Мне стало до боли грустно, я почувствовал, как силы оставили меня — так со мной часто случалось на Земле. Когда наступало отчаяние, когда все путалось в сознании и не с кем поделиться сомнениями, я погружался в дремотное, полубессознательное состояние и видел сны наяву. Теперь этот рецепт исключался. Мне было просто необходимо с кем-то поговорить, посоветоваться. Но с кем? С этой думающей машинкой-вернослужащим? Его не было поблизости, вероятно, ушел в глубину, а через стенки кубрика до него не достучишься. С волшебным поясом было бы легче, но где он, волшебный пояс, с которым я не расставался на Земле?
Я принудил себя внимательно выслушать мысли Дуэрни, так звонко страдающей за деревянной переборкой, потом навеял ей сновидение, глубокое, цветное. Заставил вообразить картину волнующегося моря и себя саму, с легкостью ступающую по срываемой ударами ветра пене. Едва успокоил ее юное тело, уже откликнувшееся на призыв, готовое немедленно вскочить с постели и, минуя скованных одной цепью стариков, ринуться на палубу, откуда только шаг отделял ее от чуда. Стоило только ступить на низкий борт и спрыгнуть на изумительно бархатистую, покачивающуюся, светлую дорожку, брошенную на воду сияющим колесом Млечного пути, и можно отправляться на поиски волшебного острова, расположенного в Тихом океане. Только для этого ей придется совершить путешествие в несколько десятков тысяч световых лет. Последний образ — вид одноцветной космической бездны — я приглушил.

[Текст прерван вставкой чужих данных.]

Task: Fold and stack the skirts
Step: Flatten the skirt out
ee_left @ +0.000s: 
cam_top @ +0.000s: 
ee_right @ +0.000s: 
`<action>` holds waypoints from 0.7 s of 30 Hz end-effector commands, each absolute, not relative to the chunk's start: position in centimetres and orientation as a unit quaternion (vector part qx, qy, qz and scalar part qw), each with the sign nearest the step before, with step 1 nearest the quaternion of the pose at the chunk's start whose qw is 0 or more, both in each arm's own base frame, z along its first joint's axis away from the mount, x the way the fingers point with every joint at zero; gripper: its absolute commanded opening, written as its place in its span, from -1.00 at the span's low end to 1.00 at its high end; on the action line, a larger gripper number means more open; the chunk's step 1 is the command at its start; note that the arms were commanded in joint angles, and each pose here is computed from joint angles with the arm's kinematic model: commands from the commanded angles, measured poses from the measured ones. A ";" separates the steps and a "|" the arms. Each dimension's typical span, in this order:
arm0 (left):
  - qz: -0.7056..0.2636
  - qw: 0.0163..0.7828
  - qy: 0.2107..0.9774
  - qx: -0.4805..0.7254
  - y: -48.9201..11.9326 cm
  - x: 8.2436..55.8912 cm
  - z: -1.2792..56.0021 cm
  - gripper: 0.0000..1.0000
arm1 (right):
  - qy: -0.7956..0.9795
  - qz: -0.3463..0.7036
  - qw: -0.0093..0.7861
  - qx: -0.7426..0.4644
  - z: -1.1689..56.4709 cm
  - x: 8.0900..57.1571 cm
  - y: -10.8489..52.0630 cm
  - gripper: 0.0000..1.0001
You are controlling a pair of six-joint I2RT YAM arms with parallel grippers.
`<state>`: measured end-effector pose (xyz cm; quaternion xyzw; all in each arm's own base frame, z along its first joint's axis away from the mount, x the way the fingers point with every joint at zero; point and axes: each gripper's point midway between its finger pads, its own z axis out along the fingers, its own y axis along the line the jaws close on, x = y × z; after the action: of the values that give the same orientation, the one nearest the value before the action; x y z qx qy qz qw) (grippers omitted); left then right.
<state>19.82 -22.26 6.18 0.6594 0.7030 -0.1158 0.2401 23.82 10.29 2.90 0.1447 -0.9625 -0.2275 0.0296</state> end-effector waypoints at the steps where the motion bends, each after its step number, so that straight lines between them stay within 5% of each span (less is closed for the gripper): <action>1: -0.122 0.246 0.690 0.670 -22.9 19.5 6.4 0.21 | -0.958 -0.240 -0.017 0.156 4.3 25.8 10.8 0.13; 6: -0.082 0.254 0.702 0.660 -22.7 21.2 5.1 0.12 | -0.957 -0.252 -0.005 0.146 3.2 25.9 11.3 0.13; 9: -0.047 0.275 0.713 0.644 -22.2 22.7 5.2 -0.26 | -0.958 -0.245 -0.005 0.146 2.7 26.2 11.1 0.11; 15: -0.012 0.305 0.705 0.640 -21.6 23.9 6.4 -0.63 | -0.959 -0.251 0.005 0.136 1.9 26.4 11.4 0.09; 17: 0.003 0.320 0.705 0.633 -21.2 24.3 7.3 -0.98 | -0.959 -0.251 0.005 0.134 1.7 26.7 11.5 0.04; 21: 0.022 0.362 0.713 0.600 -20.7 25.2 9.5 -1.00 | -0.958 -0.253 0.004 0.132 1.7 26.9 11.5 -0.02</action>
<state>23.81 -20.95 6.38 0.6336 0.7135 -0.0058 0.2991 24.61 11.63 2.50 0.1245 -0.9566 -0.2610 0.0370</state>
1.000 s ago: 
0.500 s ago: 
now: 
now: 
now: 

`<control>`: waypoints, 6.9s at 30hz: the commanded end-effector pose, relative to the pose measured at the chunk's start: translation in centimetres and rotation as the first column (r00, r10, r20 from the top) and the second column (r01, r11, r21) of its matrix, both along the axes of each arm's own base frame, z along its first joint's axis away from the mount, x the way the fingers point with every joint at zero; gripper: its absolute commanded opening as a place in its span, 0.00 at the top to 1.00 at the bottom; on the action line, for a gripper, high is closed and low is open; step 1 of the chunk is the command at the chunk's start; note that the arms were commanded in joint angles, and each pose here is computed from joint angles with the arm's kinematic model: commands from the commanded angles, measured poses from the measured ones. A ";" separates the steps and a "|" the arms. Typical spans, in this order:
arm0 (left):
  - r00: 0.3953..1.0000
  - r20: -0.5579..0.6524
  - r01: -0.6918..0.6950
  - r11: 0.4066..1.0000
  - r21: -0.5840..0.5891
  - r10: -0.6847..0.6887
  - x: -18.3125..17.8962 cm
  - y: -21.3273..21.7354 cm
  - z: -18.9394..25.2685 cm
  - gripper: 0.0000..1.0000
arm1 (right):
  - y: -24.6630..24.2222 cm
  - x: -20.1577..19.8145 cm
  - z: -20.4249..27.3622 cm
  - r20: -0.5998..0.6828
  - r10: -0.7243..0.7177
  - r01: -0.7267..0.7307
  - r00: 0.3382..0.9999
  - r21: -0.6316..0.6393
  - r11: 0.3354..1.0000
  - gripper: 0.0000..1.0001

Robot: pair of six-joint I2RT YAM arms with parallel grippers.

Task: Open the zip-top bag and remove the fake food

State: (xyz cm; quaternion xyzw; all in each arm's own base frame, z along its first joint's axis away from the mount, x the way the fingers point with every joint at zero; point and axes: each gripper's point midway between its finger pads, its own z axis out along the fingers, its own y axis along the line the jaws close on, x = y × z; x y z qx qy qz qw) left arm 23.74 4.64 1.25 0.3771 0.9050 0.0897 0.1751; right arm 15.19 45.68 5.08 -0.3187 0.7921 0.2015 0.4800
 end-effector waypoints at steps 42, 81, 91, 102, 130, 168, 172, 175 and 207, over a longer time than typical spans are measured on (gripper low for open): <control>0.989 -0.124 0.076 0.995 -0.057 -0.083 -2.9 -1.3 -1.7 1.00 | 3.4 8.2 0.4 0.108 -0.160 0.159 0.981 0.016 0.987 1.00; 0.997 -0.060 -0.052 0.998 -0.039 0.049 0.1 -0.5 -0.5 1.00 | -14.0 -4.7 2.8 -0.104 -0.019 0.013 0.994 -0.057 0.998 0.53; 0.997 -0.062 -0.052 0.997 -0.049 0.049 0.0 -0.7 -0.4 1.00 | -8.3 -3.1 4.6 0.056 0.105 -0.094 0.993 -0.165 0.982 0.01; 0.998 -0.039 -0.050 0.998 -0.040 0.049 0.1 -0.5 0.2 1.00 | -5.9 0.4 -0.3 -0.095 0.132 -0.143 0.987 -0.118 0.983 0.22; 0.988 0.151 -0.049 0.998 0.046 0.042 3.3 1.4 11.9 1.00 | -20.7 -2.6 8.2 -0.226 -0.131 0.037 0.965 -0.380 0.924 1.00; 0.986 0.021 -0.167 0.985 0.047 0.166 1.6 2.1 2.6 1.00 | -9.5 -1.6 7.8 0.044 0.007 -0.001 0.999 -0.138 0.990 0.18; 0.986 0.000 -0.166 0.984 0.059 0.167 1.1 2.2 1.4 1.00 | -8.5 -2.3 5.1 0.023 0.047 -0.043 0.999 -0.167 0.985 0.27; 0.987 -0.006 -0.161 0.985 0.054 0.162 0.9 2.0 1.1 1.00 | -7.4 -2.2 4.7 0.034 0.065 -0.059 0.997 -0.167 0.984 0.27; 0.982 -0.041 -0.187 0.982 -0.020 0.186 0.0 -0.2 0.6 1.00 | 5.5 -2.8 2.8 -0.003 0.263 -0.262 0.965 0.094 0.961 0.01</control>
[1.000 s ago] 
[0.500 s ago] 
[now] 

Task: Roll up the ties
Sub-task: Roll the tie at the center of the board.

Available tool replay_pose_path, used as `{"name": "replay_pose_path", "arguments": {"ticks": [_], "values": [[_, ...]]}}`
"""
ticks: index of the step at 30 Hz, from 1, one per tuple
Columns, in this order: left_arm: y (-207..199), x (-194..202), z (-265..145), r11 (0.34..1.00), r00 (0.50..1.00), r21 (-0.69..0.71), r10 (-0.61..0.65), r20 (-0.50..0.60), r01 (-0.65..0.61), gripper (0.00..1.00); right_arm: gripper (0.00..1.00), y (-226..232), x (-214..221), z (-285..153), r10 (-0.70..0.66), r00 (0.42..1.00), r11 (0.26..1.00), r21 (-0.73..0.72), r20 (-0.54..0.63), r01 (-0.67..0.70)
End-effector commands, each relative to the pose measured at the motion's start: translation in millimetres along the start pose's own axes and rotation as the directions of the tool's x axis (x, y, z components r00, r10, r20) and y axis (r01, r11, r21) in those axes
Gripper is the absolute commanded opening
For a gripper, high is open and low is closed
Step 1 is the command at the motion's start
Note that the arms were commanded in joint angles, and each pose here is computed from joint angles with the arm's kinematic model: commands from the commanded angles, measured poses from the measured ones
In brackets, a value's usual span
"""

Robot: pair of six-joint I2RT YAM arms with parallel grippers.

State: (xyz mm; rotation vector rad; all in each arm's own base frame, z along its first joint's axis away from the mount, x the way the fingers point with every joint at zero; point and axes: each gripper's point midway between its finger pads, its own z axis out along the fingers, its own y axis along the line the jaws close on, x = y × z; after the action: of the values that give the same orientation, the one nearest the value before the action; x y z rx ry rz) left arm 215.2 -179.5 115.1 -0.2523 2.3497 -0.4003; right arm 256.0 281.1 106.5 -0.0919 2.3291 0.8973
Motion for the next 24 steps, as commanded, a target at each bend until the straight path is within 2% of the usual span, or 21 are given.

Все равно порыв оказался настолько силен, что Дуэрни сдавленно застонала во сне и, когда сновидения пошли на убыль, я мгновенным ментальным толчком разбудил ее.
Прислушался…
Дуэрни затаилась, некоторое время лежала неподвижно, затем вдруг мгновенно члены ее одеревенели, и она впала в обычное для губошлепов ночное оцепенение.
Отключилась напрочь!
Ее мозг вновь стал холоден, мысли едва уловимы и касались оставленного в Дирахе отца. Обычная ночная перестройка сознания, оценка сделанного, устранение конфликтов, на которые обычно так богат день, поиск выхода из тупиковых ситуаций, чем и ценен сон — одним словом, та многотрудная созидательная работа, которую мозг всякого разумного существа ведет в ночные часы, снова ушла в тень. Какая сила раз за разом приглушала образы, рождающиеся у молодой мамки? Каким образом эти чудесные мелодии, мотивы, сплетающиеся порой в такие замысловатые полотна, что, казалось бы, невозможно разгадать их, мгновенно забывались при пробуждении? Что за механизм внедрили генные инженеры архонтов в рассудки создаваемых биоробов, чем спеленали души, чтобы те потеряли возможность запоминать, видеть, оценивать, разгадывать и сны? И конечно, пугаться их, верить им, надеяться на них.